((
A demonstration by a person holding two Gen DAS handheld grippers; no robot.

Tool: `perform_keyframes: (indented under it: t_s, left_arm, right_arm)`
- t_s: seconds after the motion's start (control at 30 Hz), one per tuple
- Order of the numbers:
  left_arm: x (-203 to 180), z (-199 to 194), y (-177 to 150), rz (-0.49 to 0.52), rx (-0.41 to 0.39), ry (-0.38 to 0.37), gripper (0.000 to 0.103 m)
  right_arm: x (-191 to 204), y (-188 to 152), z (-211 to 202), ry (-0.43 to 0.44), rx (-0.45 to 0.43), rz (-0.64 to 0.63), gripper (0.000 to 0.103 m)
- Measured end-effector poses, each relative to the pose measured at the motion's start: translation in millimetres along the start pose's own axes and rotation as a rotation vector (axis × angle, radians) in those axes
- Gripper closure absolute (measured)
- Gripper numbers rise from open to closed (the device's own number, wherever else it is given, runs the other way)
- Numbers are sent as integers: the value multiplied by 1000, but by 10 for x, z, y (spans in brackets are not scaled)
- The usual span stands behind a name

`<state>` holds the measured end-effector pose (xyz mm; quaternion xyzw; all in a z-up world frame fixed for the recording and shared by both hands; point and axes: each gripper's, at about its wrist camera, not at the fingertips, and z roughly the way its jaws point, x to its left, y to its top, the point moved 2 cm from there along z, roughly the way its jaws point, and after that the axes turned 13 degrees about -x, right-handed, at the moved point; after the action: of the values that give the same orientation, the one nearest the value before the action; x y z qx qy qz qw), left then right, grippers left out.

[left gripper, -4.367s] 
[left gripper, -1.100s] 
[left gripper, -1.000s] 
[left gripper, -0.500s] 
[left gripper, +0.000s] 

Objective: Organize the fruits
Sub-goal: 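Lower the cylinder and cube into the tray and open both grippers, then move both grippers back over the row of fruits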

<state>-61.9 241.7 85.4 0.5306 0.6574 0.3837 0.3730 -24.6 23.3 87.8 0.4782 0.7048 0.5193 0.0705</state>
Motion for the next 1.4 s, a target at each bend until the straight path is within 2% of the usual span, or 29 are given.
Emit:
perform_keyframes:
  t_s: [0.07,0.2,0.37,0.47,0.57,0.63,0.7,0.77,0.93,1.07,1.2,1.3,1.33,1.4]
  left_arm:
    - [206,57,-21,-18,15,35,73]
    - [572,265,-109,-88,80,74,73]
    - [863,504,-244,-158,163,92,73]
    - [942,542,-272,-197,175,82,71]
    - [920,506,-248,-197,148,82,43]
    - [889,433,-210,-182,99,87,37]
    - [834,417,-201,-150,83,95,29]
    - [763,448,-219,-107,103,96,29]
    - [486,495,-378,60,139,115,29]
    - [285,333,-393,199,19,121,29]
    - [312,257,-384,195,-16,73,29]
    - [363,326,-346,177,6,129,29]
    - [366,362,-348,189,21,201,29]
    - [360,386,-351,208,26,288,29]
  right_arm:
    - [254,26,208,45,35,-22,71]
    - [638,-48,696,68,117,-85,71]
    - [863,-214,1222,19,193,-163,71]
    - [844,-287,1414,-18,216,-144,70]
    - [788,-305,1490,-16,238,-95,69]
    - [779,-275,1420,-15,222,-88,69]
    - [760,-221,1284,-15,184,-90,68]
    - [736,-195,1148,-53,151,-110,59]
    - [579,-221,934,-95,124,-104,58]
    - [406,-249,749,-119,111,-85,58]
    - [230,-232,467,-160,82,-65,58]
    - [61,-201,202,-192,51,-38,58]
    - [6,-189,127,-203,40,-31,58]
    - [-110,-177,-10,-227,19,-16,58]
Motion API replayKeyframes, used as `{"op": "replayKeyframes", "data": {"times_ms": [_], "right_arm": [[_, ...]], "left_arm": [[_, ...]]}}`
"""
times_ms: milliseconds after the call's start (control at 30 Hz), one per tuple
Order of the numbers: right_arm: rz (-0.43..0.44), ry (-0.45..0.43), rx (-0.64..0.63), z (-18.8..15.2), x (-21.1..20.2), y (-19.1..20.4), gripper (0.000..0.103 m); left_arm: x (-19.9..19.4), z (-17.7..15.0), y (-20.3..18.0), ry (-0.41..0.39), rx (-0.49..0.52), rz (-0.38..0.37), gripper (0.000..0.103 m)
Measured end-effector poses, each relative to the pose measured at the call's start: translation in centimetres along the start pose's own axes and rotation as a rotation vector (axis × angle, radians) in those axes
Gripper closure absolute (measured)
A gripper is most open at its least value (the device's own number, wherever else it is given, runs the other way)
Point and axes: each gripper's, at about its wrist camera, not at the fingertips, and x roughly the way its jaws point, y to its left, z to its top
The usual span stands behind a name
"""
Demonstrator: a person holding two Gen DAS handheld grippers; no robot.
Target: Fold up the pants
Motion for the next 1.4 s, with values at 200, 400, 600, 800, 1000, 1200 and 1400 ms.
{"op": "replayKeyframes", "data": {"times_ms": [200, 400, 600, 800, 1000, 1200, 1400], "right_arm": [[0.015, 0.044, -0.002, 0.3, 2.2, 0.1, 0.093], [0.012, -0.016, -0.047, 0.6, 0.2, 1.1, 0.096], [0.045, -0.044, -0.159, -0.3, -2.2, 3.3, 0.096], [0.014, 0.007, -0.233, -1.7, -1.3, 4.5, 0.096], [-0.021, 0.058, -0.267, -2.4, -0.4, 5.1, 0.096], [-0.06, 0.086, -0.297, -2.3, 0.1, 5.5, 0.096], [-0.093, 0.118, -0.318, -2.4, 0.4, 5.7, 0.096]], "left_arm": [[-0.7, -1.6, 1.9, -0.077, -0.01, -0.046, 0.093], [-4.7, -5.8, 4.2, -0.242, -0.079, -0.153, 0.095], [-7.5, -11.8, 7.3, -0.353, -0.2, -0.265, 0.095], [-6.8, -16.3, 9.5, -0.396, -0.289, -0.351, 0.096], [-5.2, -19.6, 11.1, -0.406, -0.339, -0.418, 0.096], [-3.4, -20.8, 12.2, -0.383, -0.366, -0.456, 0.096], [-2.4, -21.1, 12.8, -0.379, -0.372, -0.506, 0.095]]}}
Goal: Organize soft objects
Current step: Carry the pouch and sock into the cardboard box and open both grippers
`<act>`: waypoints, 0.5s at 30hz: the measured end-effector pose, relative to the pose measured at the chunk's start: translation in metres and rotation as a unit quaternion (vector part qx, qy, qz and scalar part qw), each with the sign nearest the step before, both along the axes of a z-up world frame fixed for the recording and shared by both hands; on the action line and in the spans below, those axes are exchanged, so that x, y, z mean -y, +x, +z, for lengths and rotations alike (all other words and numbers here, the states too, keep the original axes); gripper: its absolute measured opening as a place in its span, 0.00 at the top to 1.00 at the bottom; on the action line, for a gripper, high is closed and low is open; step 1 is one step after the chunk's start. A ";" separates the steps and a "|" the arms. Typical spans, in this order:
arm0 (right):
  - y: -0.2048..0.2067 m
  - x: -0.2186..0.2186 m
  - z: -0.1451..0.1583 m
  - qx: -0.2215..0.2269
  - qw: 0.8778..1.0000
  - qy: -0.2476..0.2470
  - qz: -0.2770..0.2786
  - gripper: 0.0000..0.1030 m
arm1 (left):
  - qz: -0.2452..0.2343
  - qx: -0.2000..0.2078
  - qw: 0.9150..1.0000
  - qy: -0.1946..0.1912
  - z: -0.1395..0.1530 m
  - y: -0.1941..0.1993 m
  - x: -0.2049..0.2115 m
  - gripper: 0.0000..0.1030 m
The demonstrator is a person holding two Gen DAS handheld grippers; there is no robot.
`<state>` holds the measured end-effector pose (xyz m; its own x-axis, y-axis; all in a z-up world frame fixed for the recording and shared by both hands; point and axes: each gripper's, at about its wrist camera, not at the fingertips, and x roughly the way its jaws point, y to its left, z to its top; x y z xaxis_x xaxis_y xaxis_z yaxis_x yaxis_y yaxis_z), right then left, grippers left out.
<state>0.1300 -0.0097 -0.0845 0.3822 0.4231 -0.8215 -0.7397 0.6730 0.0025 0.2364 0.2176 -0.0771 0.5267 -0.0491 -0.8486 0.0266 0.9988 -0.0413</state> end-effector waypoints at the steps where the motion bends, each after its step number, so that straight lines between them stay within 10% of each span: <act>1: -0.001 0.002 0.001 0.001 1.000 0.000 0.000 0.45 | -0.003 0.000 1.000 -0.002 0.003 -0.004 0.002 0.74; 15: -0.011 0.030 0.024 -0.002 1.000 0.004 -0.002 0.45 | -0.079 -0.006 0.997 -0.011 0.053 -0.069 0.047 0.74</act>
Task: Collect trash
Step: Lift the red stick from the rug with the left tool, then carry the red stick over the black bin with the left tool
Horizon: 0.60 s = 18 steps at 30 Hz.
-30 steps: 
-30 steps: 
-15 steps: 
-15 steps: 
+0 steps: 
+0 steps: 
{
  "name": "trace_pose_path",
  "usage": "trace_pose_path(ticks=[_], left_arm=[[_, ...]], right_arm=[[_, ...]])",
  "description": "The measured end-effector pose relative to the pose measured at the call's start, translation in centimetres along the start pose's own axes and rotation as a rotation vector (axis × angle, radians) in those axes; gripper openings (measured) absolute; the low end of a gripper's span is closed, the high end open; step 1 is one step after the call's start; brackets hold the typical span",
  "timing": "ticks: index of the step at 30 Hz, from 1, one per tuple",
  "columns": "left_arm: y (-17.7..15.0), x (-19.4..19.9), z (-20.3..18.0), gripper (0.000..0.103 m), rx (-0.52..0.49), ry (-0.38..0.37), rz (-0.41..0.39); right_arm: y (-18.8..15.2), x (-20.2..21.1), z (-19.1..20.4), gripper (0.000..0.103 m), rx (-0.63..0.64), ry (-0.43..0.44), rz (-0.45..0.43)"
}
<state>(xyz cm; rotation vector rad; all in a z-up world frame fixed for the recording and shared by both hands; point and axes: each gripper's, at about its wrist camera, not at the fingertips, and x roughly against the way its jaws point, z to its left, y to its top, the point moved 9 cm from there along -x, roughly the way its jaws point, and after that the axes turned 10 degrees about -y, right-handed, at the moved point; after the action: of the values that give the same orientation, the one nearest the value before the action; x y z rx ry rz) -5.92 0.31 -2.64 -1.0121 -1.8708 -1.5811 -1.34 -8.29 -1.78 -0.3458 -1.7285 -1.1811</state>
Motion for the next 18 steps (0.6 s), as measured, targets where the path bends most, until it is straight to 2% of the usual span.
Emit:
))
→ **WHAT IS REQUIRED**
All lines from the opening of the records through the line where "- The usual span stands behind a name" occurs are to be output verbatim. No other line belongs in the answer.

→ **TASK ANSWER**
A demonstration by a person holding two Gen DAS handheld grippers; no robot.

Tool: `perform_keyframes: (indented under it: t_s, left_arm, right_arm)`
- t_s: seconds after the motion's start (control at 30 Hz), one per tuple
- Order of the numbers:
  left_arm: x (-203 to 180), z (-199 to 194), y (-177 to 150), rz (-0.49 to 0.52), rx (-0.41 to 0.39), ry (-0.38 to 0.37), gripper (0.000 to 0.103 m)
  right_arm: x (-191 to 204), y (-188 to 152), z (-211 to 202), ry (-0.43 to 0.44), rx (-0.45 to 0.43), rz (-0.64 to 0.63), gripper (0.000 to 0.103 m)
- Measured end-effector poses, each relative to the pose measured at the motion's start: translation in millimetres along the start pose's own axes and rotation as a rotation vector (axis × angle, radians) in those axes
- Gripper closure absolute (measured)
- Gripper numbers rise from open to closed (the device's own number, wherever else it is given, runs the other way)
- Numbers are sent as integers: the value multiplied by 1000, but by 10 for x, z, y (spans in brackets are not scaled)
- The usual span stands behind a name

That's the full output for the exercise.